Do You Guys Know about Total Market Share of Dedicated Server in USA

While this is a cool study, it does link to a paid article. Not sure how you were able to see it.
 
I would like to express the point that dedicated hosting market in the USA is becoming more and more competitive. So, you will find tons of web hosts offering dedicated servers if you do google search.
Moreover, there are many good dedicated server hosting offers posted in offers section here at hostingdiscussion. :)
 
Not sure how you would determine market share as most providers don't advertise how many servers they're managing.
 
Incoming long, rambling post that is only somewhat related!
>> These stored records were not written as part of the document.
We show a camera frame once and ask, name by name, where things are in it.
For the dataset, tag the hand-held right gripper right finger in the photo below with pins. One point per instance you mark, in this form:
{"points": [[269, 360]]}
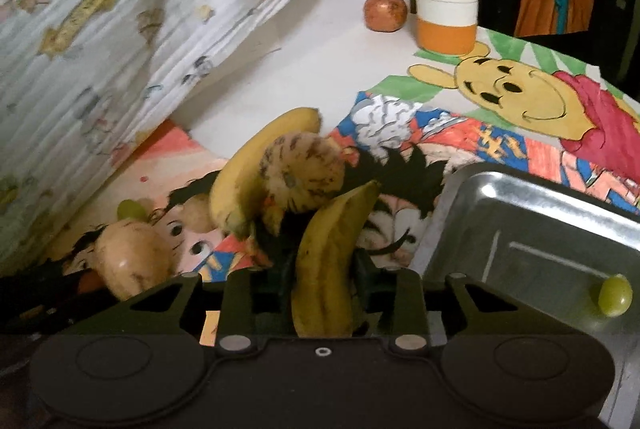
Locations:
{"points": [[407, 304]]}

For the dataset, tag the brown potato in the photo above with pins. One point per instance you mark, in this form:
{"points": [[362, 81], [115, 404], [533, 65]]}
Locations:
{"points": [[130, 259]]}

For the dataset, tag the metal tray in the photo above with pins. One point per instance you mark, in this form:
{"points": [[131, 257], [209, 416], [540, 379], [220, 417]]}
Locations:
{"points": [[525, 229]]}

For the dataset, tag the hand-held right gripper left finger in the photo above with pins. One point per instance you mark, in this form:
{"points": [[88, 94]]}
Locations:
{"points": [[240, 304]]}

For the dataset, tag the yellow banana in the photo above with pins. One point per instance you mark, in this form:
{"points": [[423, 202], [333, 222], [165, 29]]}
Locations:
{"points": [[235, 179], [325, 269]]}

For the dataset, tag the orange cartoon child drawing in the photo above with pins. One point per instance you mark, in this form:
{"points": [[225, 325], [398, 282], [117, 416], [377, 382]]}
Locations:
{"points": [[170, 159]]}

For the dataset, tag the red apple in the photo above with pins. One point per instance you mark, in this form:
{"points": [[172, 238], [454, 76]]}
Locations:
{"points": [[384, 11]]}

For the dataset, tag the green grape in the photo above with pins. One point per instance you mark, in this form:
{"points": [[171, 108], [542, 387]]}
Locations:
{"points": [[615, 296], [131, 209]]}

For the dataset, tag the white and orange jar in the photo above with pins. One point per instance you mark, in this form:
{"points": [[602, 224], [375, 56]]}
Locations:
{"points": [[445, 24]]}

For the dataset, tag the yellow bear drawing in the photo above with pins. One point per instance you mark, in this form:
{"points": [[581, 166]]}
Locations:
{"points": [[510, 94]]}

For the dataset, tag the white printed cloth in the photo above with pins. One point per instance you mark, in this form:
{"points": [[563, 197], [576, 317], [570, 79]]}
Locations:
{"points": [[100, 34]]}

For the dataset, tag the brown striped yellow melon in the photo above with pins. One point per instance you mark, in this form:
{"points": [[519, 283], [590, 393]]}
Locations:
{"points": [[305, 169]]}

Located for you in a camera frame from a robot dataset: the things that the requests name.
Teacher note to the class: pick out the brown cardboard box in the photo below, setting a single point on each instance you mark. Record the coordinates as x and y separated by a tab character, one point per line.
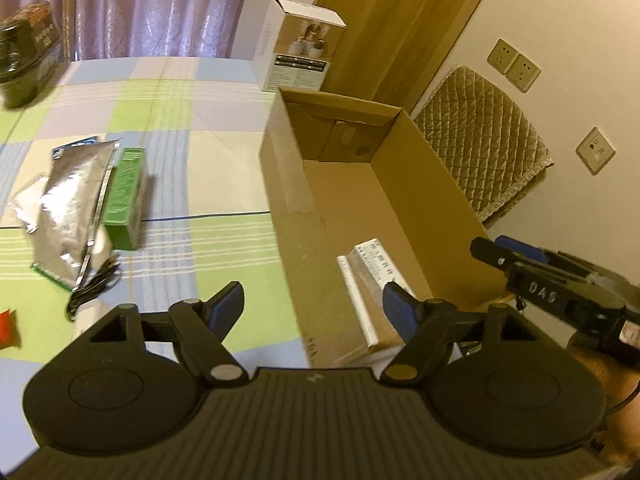
390	185

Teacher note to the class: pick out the wooden door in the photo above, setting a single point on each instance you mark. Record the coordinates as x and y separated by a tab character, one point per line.
395	25

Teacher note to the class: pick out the quilted beige chair cushion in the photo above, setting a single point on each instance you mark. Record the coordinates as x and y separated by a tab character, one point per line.
485	145

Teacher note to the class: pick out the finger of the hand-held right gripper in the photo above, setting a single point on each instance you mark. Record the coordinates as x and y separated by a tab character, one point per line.
522	247
487	251

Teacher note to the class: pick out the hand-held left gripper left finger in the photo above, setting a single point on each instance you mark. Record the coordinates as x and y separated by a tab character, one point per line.
227	305

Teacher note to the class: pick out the dark green lidded bowl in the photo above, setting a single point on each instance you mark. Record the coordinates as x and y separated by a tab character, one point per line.
27	55

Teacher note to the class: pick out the person's right hand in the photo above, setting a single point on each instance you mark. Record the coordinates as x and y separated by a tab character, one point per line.
607	390

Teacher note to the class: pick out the red packet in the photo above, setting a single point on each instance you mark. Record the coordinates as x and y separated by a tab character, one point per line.
7	330

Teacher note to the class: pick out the green carton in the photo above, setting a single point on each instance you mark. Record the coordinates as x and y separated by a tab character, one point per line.
122	195

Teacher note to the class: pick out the round-holed beige wall socket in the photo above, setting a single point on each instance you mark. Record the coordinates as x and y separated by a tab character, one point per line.
595	151

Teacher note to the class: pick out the checked tablecloth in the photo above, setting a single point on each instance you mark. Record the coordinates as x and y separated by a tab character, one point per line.
210	170

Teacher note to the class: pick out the purple curtain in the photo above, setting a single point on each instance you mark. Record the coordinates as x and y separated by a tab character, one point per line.
150	5

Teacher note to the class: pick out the silver foil bag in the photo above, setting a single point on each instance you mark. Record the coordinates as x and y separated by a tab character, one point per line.
70	210

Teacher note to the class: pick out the clear-wrapped white package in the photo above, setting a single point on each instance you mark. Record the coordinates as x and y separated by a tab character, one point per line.
372	280

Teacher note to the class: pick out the white product box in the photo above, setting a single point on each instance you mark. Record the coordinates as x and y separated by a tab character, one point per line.
295	55

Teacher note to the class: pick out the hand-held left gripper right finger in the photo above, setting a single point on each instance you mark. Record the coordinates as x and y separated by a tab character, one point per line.
400	305

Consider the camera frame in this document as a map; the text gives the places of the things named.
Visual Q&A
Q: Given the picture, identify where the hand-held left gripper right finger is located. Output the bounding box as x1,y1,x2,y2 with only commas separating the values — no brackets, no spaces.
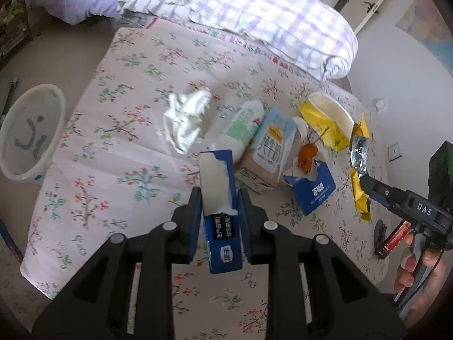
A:
237,188,407,340

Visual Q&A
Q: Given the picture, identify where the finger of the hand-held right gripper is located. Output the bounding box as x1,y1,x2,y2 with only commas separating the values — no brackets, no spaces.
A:
359,175,411,216

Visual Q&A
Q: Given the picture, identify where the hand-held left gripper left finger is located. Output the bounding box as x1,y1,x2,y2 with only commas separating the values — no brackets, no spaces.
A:
32,186,204,340

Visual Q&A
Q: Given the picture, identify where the yellow foil snack wrapper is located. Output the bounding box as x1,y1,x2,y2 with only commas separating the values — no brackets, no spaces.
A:
349,112,372,222

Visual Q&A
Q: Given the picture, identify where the blue and white carton box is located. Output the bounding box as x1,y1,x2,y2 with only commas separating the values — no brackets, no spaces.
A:
198,150,245,274

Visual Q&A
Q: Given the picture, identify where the torn blue tissue box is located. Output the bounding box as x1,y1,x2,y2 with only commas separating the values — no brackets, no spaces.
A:
283,159,337,216

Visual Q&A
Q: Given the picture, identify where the blue and brown milk carton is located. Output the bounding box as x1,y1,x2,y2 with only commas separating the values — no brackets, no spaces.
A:
235,107,298,195

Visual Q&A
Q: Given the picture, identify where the orange fruit peel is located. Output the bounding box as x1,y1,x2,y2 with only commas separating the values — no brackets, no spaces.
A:
297,143,318,175

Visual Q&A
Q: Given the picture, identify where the yellow paper bowl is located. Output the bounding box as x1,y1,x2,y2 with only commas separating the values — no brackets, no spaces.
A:
298,91,354,151

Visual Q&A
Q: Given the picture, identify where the white bottle with green label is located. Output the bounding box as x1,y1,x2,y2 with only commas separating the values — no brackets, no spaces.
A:
211,99,265,165

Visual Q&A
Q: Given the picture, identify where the white tissue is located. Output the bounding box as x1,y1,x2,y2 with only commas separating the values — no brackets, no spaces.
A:
163,89,212,154

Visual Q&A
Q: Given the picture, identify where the white plastic waste bin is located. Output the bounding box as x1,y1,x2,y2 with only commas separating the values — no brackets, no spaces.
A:
0,84,67,182

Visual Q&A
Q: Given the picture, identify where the person's right hand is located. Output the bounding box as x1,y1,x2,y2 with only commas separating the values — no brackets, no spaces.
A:
394,232,450,326

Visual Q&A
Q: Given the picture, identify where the red and black small pack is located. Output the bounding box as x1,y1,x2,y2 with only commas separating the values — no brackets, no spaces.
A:
374,219,411,259

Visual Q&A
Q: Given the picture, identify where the blue strip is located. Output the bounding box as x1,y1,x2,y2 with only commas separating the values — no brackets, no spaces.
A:
0,220,23,261

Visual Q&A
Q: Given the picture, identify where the plaid quilt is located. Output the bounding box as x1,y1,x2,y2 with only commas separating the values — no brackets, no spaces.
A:
117,0,359,81

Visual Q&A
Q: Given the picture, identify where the cluttered shelf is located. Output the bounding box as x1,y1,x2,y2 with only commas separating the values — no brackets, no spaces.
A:
0,0,39,61

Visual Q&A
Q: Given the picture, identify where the grey square wall outlet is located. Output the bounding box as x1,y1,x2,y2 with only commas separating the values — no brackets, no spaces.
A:
387,142,403,162

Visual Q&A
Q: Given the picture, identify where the wall poster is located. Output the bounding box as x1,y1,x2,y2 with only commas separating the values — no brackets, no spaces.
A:
396,0,453,75

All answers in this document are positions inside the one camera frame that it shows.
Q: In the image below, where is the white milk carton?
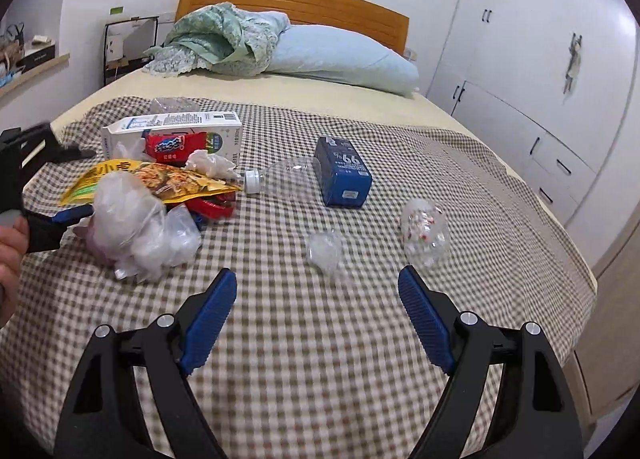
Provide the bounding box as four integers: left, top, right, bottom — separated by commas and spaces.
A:
101, 111, 244, 166

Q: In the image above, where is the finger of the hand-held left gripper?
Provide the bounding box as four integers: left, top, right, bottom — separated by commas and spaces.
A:
22, 123, 97, 174
22, 204, 97, 256

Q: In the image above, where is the green floral quilt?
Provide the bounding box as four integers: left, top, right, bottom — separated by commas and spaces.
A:
142, 2, 291, 77

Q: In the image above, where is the yellow snack bag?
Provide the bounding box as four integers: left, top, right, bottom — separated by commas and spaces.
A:
60, 159, 243, 207

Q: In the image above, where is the light blue pillow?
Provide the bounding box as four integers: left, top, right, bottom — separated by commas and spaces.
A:
267, 25, 420, 98

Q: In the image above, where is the wooden windowsill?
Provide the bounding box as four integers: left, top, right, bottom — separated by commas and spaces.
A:
0, 53, 71, 100

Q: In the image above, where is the blue carton box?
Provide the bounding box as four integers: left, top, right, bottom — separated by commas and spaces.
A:
314, 135, 373, 208

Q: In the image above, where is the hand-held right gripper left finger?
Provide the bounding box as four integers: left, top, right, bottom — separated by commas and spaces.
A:
54, 268, 238, 459

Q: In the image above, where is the white wardrobe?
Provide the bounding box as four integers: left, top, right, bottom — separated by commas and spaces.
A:
425, 0, 640, 260

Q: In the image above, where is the white tissue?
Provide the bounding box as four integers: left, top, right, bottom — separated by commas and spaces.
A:
185, 149, 241, 180

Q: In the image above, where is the brown checked blanket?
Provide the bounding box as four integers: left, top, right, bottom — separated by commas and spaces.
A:
0, 96, 598, 459

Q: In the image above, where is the black metal rack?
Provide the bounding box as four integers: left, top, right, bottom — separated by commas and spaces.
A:
102, 16, 161, 86

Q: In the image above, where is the black box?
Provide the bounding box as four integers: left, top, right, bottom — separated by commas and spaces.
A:
21, 41, 57, 72

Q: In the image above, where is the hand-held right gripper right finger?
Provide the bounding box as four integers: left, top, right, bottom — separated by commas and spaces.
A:
397, 265, 586, 459

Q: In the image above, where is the clear printed plastic cup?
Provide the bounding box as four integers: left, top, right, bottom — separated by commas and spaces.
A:
400, 198, 449, 268

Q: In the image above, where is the woven handbag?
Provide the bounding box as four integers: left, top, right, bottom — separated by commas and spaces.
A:
0, 23, 26, 77

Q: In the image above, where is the clear plastic packaging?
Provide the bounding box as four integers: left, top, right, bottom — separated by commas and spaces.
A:
150, 96, 203, 116

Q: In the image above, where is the clear plastic wrap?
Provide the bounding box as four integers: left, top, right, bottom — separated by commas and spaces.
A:
306, 230, 345, 276

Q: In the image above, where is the grey hanging strap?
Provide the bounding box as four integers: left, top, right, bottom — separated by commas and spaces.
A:
562, 33, 585, 94

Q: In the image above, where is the translucent white plastic bag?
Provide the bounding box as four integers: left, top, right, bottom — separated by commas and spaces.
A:
75, 171, 202, 283

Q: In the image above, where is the person's left hand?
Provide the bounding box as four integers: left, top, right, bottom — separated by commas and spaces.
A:
0, 217, 30, 328

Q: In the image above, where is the red snack packet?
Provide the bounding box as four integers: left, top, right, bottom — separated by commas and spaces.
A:
146, 133, 190, 163

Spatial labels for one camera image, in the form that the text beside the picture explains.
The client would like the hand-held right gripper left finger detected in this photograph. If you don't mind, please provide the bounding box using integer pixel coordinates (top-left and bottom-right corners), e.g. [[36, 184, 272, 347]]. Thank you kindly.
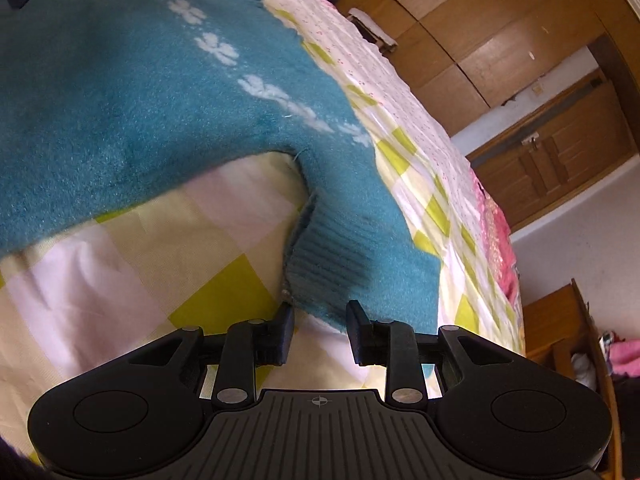
[[127, 304, 296, 408]]

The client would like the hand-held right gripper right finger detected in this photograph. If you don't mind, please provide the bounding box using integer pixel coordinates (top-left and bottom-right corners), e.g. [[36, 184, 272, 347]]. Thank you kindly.
[[346, 300, 527, 406]]

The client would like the teal knitted sweater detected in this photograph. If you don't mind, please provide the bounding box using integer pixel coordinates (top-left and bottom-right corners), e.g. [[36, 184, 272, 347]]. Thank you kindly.
[[0, 0, 441, 336]]

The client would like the wooden cabinet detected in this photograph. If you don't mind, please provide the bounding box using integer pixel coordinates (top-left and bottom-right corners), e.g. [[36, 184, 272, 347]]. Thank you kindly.
[[520, 280, 623, 480]]

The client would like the yellow-green checked bed sheet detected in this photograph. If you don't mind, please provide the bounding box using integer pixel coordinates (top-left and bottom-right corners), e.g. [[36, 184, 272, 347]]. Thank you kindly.
[[0, 0, 526, 461]]

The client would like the pink cloth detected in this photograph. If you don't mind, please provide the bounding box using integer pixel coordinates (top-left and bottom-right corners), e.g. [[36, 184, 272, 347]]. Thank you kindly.
[[597, 330, 640, 378]]

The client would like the wooden door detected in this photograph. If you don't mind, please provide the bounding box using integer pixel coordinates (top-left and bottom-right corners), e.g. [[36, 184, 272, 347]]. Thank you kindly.
[[470, 67, 638, 231]]

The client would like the cherry print bed sheet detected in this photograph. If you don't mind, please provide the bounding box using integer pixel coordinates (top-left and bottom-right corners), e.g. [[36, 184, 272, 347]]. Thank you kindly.
[[205, 0, 493, 221]]

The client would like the stool with white cushion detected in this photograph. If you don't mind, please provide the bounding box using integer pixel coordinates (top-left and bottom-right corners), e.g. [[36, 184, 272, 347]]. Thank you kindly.
[[347, 7, 398, 53]]

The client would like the wooden wardrobe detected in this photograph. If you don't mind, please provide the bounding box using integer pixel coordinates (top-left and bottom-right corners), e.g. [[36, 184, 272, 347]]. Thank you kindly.
[[310, 0, 631, 136]]
I think there'd be decent cash in creating an organization that accurately rates the size of hosting companies. Investor types prospecting hosting companies to buy would eat it up (obviously they get real numbers once they've found a prospect.) Midsize businesses might even be willing to throw a few bucks at it Angie's List style. Hosting companies are NOTORIOUS for lying and embellishing about their size. Go to any WHIR event (RIP WHIR events!) and everyone would have you convinced they're the size of Softlayer.

There's a lot of publicly visible data about hosting companies - names behind nameservers, IPs (and how many of which are pingable), some traffic info, etc. There's less-obvious ones that I'll keep to myself as well (mostly because if people know I'm observing, they can alter it.) Most of these metrics are similar to unlocking a technology in an RTS or SimCity. To unlock the "Achievement" of doing your own cPanel licensing, you are a size equal to or greater than $500/month in licensing. Plenty of hosting companies wait well beyond that to go direct with cPanel, but it's all just pieces of the puzzle. And, sure, a company might not be big into slapping cPanel on everything, but that's just one of many, many things you can look at.

To pick a more tangible example, let's talk city size. If I begin describing a city to you by certain metrics, you can get pretty decent at estimating the population. For example, if I say the town has an NFL stadium, we're generally talking 1 million people or larger (obviously outliers like a smaller town like Greenbay having an NFL team exist in this example and in the hosting world.) Greenbay's real size shows as soon as you say 25 elementary schools. The more variables you have, the more it all comes together.

Anyways, I think you can determine a pretty good guess based on visible metrics, achievements, and how sophisticated an operation is. And a lot of it (like domains behind a name server) can be automated. And by weighting all the variables with a formula, I think size can be determined in an automated fashion as well.